„Der Mensch ist nur da ganz Mensch, wo er spielt“

„Der Mensch ist nur da ganz Mensch, wo er spielt.“ (Friedrich Schiller) und was wenn er nicht spielen kann, oder darf? In der UN-Kinderrechtskonvention wird das Spielen als grundlegendes Menschenrecht anerkannt, das für Erholung, Freizeit und kreativen Ausdruck unerlässlich ist. Das Recht der Kinder auf Spielen war jetzt auch Thema im EU-Parlament. Die S&D-Abgeordnete Maria Guzenina aus Finnland, sagt: Kinder brauchen mehr Sichtbarkeit in der EU-Politik. Denn was in der Politik nicht gesehen werde, sei oft unsichtbar im Budget.

Nahaufnahme eines bunten Steckpuzzles aus Holz für Kleinkinder.

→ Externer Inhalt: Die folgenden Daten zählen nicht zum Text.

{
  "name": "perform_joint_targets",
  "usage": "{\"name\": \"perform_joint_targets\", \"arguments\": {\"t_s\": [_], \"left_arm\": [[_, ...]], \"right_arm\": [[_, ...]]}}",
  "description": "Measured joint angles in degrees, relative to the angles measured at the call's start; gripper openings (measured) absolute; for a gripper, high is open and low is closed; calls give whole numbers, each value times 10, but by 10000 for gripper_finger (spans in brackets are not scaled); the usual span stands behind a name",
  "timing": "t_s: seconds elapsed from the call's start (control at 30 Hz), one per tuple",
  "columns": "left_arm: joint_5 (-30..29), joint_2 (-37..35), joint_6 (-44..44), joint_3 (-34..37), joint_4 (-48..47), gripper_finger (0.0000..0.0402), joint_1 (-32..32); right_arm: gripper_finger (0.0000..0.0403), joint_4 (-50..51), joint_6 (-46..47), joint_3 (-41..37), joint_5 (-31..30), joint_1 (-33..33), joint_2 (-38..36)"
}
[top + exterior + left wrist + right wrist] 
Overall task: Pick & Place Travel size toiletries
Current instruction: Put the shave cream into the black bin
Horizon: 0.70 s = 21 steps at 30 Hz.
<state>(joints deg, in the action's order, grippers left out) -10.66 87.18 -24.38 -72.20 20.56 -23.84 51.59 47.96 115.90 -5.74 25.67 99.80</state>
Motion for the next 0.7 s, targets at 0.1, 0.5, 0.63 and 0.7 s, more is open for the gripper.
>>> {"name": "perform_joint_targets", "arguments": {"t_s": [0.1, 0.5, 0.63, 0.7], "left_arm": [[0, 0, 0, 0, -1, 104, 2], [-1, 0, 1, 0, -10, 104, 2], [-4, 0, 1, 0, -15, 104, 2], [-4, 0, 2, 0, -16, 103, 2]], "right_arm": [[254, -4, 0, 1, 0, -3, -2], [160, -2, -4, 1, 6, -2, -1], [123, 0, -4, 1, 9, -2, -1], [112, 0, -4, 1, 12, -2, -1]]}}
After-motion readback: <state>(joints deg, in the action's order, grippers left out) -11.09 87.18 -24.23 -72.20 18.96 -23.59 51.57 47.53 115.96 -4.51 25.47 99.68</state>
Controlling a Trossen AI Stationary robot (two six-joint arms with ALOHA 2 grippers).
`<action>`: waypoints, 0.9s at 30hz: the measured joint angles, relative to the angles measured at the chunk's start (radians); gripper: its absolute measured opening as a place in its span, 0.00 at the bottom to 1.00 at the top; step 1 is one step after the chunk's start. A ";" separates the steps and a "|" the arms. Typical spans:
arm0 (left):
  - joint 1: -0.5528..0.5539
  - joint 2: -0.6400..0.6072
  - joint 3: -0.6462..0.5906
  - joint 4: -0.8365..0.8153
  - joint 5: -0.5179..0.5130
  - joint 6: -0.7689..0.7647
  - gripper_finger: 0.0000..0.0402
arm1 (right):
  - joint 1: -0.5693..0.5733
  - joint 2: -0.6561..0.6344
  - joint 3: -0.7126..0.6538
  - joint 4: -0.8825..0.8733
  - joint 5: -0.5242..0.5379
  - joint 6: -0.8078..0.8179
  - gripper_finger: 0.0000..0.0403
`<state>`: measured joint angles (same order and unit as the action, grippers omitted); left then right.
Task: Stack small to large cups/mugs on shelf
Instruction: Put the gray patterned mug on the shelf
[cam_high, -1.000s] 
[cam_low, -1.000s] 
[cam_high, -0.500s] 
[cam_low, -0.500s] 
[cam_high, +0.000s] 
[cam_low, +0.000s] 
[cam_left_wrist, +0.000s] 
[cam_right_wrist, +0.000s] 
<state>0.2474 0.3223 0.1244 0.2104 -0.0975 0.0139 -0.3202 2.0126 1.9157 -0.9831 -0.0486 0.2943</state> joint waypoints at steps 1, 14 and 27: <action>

„Politische Entscheidungen bestimmen darüber, ob Kinder über sicherere Straßen, Grünflächen, inklusive Spielplätze, barrierefreie Schulen, frühkindliche Bildung, erschwingliche Kulturangebote und ein altersgerechtes digitales Umfeld verfügen. Daher fordere ich die EU-Kommission auf, eine umfassende Studie zur Situation des kindlichen Spiels in der Europäischen Union zu erstellen: Wer hat Zugang? Wer ist ausgeschlossen? Und welchen Barrieren begegnen Kinder in ihrem Alltag? Und ich rufe die Kommission dazu auf, dem Recht auf Spiel in der EU-Politik zu den Kinderrechten, bei der Umsetzung der Kindergarantie, in der Digitalpolitik, im Bildungsbereich, bei der Städte- und Regionalförderung sowie im nächsten Mehrjährigen Finanzrahmen (MFR) Geltung zu verschaffen.“

Gehör verschaffen können sich Kinder und Jugendliche in der EU auch auf der Online-Plattform für Beteiligung. Dort können sie ihre Vorschläge und Forderungen an die EU-Politikmacher teilen. Und dort haben 7-17-jährige zum Beispiel geschrieben, dass sie sich Spielplätze und Parks wünschen, die sicherer sind und bessere Beleuchtung auf der Straße. Oder auch mehr Orte und Aktivitäten mit Unterstützung von Erwachsenen, um sich mit anderen nach der Schule zu treffen.